_What is required:_ The output must be the line with "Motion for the" and every following line to the end of the material, exactly as they appear, and nothing else.

_Input data:_
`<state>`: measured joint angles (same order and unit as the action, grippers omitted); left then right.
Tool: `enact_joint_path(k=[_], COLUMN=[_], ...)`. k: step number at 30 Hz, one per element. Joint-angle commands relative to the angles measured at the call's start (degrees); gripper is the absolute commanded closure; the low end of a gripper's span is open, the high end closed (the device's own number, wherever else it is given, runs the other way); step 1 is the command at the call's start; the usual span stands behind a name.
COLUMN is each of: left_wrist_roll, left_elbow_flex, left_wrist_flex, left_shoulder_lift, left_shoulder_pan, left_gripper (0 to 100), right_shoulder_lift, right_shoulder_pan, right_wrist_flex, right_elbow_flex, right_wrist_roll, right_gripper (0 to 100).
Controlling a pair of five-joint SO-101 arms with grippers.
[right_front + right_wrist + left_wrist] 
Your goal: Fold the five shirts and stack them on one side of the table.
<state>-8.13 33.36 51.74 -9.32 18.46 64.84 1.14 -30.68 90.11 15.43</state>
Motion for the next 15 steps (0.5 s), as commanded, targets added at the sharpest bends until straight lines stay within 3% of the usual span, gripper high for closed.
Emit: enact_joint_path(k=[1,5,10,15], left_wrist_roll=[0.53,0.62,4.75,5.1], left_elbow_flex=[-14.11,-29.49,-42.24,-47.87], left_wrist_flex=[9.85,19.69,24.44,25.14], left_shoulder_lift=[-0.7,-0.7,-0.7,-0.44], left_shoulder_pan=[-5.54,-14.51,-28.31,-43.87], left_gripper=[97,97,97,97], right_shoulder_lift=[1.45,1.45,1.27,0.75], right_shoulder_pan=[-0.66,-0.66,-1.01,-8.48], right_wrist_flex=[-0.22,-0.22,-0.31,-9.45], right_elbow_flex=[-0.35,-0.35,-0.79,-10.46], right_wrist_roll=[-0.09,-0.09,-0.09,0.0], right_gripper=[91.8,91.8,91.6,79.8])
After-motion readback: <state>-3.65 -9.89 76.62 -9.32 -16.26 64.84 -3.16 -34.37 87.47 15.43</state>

_Task response:_
Motion for the next 15 steps (0.5 s), as commanded, targets added at the sharpest bends until straight lines stay within 3% of the usual span, gripper high for closed.
Emit: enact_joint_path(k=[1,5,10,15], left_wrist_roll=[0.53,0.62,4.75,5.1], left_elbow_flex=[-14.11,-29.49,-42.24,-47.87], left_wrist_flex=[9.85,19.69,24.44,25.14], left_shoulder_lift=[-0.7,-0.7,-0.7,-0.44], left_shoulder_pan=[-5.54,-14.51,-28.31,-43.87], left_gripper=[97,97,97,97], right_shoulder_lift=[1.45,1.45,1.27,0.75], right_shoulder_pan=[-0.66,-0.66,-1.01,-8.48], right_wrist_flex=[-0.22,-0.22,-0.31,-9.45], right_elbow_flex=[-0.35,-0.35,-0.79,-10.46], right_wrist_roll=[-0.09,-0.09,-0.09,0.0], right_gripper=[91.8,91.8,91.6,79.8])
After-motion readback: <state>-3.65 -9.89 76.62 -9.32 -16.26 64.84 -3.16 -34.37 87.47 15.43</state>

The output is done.